Your goal
Copy every line of the listing that holds the string "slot".

Provided data
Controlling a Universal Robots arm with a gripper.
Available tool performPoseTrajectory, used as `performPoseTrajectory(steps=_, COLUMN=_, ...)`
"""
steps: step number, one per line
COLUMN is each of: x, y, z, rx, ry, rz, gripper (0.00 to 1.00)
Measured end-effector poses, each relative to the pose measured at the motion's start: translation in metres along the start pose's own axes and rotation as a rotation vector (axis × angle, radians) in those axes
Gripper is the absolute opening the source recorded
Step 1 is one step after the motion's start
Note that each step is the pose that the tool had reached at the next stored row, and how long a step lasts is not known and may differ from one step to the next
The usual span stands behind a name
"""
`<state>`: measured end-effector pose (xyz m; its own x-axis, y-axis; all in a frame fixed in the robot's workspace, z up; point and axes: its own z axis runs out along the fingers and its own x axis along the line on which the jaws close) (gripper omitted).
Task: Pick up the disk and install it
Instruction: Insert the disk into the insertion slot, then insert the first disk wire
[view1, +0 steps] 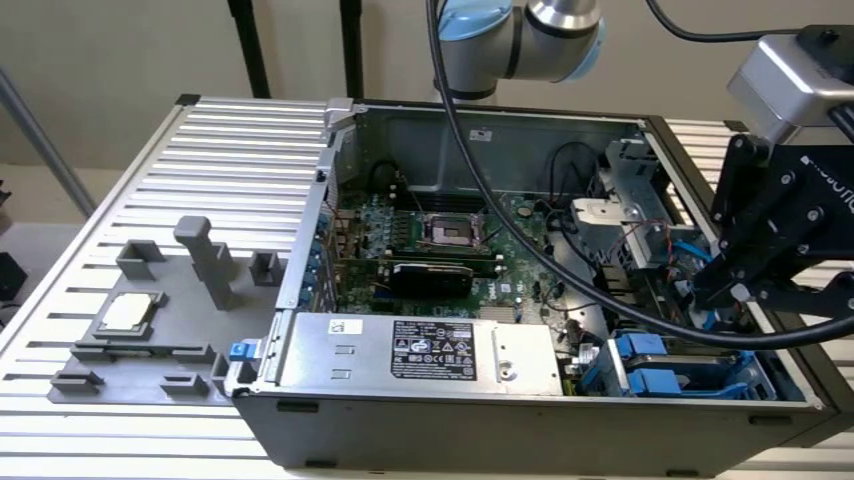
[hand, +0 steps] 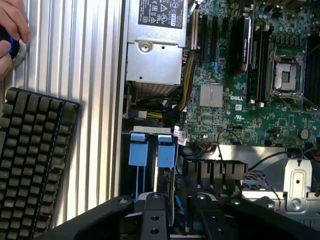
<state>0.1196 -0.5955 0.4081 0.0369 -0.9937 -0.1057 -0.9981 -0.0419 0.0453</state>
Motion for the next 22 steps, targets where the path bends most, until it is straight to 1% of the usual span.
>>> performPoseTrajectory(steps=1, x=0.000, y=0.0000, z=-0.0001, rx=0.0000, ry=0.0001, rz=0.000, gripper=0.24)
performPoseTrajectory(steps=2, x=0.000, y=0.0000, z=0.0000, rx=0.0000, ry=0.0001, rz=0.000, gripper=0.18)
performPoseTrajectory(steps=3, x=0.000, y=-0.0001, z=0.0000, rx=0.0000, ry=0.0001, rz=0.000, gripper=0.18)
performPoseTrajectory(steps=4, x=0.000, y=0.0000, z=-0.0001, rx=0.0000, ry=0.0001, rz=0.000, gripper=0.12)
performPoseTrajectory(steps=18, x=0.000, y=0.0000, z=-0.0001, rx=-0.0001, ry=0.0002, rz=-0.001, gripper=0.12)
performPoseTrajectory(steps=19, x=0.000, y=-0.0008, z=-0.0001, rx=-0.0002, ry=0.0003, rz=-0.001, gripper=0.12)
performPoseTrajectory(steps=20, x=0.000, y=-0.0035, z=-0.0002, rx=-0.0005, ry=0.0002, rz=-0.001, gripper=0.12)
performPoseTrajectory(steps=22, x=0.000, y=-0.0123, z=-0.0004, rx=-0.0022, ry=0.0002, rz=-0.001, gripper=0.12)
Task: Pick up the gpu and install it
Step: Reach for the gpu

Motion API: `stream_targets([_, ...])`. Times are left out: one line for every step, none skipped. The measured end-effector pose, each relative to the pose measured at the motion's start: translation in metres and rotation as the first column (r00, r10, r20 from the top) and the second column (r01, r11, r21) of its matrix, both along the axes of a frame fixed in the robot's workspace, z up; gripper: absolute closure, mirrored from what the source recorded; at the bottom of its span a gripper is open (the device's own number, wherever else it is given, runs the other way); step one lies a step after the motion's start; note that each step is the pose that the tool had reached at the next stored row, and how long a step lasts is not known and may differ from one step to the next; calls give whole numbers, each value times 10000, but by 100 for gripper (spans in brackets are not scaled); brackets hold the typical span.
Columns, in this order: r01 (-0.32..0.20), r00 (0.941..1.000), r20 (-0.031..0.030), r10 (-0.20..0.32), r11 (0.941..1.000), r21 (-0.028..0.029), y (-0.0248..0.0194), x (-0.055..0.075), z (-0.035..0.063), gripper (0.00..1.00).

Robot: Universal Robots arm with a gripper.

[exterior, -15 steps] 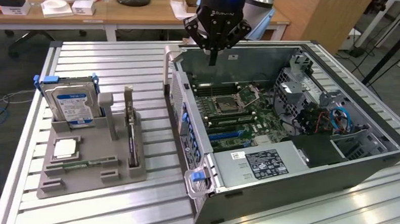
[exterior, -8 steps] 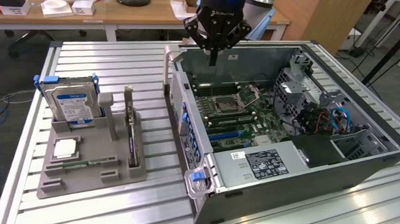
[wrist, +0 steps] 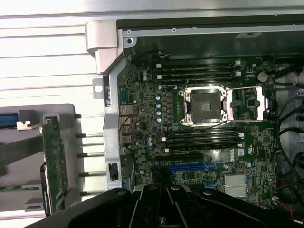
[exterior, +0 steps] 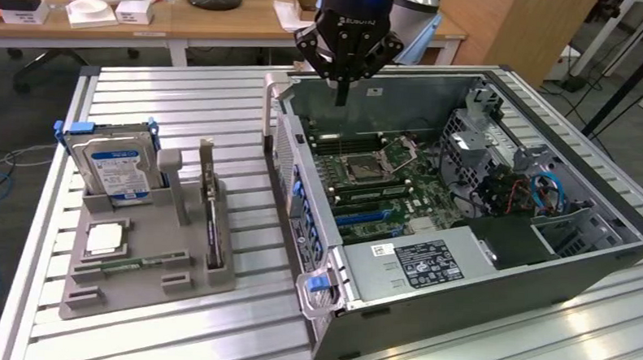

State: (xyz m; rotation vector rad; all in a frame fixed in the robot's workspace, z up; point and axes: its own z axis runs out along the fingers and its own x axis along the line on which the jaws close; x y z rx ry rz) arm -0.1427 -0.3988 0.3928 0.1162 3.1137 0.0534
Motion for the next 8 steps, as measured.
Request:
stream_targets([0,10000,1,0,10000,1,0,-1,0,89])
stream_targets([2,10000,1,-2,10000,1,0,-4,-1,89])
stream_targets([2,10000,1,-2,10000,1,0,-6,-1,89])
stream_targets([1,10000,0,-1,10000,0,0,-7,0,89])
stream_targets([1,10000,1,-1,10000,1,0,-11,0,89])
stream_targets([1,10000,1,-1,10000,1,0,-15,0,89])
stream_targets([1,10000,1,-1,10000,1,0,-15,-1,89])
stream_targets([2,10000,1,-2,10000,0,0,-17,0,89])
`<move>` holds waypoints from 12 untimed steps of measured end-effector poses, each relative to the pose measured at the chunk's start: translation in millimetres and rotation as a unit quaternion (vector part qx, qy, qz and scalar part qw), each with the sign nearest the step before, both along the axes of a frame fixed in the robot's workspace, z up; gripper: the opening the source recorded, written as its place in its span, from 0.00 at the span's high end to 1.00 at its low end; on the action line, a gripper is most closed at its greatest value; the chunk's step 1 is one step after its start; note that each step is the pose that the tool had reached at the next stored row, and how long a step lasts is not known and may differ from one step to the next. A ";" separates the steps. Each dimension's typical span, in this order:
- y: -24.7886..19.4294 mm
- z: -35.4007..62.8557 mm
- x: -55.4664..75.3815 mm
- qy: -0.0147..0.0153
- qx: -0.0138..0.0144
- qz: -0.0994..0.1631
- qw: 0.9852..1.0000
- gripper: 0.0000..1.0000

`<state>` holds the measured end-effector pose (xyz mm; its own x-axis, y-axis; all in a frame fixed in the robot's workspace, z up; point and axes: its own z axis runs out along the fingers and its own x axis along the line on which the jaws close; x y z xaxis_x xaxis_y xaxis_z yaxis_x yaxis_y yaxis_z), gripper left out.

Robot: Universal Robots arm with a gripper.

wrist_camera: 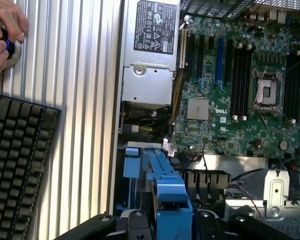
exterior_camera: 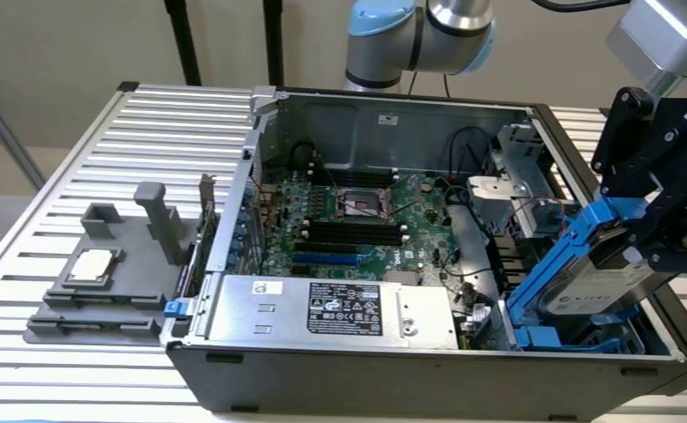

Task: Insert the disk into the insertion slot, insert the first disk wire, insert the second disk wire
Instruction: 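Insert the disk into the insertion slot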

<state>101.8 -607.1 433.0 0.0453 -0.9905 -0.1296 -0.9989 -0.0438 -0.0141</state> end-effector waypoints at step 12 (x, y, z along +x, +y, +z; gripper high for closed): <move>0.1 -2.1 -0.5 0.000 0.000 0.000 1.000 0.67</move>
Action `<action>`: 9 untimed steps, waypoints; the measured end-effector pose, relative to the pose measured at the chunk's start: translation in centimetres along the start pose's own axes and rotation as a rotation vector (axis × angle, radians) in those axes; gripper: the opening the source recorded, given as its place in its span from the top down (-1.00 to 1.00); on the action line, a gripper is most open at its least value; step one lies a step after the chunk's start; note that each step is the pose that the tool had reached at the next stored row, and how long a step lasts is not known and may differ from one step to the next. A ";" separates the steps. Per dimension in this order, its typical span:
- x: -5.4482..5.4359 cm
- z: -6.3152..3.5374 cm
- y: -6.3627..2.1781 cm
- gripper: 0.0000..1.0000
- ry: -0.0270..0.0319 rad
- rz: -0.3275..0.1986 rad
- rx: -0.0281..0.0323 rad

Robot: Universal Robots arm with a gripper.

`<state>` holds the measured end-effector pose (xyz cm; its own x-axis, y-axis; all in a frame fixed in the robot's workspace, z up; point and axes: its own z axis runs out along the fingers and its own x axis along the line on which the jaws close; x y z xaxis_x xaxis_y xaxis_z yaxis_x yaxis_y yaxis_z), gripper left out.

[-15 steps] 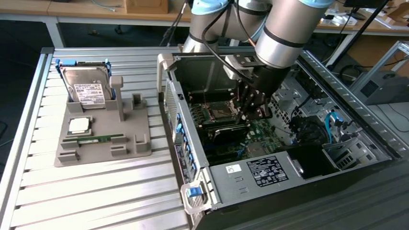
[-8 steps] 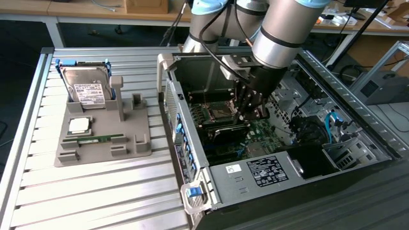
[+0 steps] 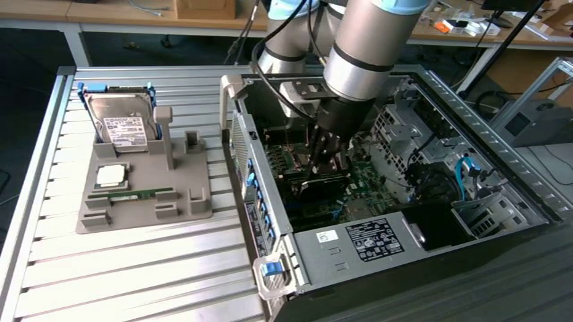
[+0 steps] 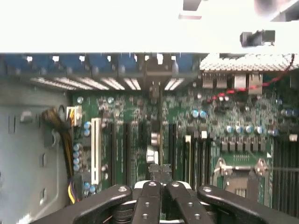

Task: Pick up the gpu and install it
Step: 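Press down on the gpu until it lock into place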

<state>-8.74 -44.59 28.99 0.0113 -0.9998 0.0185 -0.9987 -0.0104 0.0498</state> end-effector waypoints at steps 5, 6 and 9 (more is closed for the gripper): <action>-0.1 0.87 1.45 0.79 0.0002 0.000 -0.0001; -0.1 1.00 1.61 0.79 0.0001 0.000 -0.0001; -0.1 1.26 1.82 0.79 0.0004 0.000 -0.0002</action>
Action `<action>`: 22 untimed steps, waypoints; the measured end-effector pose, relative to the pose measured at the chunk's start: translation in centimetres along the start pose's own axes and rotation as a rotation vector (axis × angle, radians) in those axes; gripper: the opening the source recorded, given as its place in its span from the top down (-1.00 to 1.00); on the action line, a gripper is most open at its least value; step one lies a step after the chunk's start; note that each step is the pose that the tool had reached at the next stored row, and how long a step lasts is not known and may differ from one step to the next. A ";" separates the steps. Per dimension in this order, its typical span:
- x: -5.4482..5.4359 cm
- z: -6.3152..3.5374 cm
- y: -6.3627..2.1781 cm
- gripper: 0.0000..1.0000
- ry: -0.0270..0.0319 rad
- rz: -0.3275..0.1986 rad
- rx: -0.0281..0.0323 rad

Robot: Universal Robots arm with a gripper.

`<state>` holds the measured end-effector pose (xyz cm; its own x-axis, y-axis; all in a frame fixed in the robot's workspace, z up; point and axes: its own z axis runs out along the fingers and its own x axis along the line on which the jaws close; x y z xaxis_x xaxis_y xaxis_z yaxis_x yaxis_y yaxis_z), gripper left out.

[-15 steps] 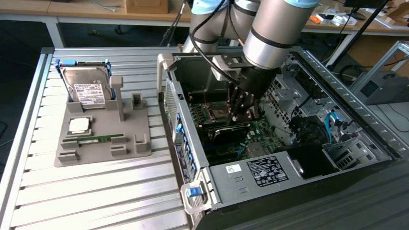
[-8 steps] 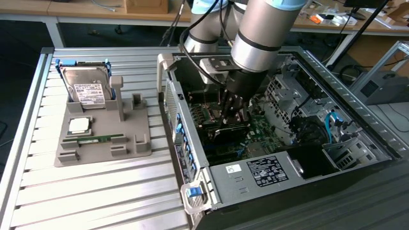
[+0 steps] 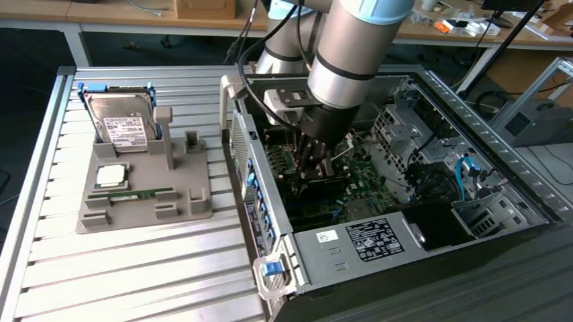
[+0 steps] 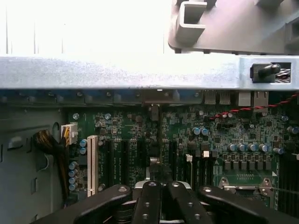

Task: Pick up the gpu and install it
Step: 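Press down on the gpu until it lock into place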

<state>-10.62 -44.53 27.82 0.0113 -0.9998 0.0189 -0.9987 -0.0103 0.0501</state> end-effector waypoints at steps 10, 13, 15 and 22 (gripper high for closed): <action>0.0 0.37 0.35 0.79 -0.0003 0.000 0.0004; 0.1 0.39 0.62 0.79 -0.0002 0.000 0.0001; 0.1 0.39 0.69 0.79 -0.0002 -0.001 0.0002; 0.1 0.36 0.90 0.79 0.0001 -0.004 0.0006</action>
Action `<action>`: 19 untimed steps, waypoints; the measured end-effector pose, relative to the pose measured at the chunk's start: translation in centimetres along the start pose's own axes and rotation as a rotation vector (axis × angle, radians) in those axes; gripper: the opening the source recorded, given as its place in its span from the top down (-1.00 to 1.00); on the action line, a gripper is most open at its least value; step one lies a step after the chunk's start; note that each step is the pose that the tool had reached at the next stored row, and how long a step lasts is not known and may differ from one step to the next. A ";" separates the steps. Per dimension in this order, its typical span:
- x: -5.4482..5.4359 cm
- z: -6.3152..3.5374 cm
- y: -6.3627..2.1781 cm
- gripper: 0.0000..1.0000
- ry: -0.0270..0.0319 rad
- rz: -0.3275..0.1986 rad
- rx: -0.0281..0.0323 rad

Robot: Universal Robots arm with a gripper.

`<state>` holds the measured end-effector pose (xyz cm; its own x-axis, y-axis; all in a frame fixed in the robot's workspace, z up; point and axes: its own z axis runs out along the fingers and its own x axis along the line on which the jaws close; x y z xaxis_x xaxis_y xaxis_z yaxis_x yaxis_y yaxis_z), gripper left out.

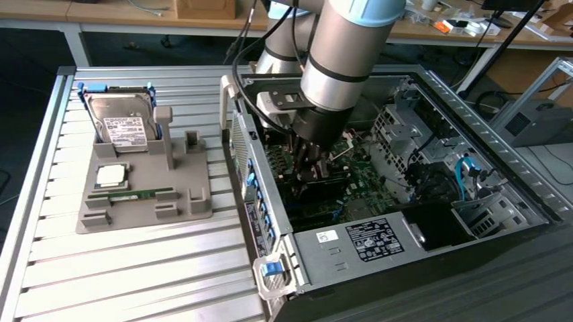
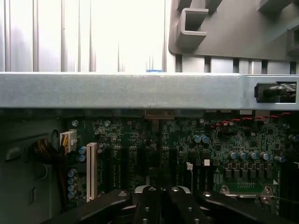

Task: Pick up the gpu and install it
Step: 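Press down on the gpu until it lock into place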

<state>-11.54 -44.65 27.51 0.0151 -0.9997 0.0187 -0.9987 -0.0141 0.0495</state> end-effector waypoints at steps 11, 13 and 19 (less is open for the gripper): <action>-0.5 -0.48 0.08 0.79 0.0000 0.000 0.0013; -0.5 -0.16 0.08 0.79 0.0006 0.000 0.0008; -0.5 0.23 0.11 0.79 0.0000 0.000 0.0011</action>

Written response
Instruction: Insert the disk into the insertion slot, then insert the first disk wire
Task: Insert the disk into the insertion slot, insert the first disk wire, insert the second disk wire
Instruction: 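Insert the disk into the insertion slot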

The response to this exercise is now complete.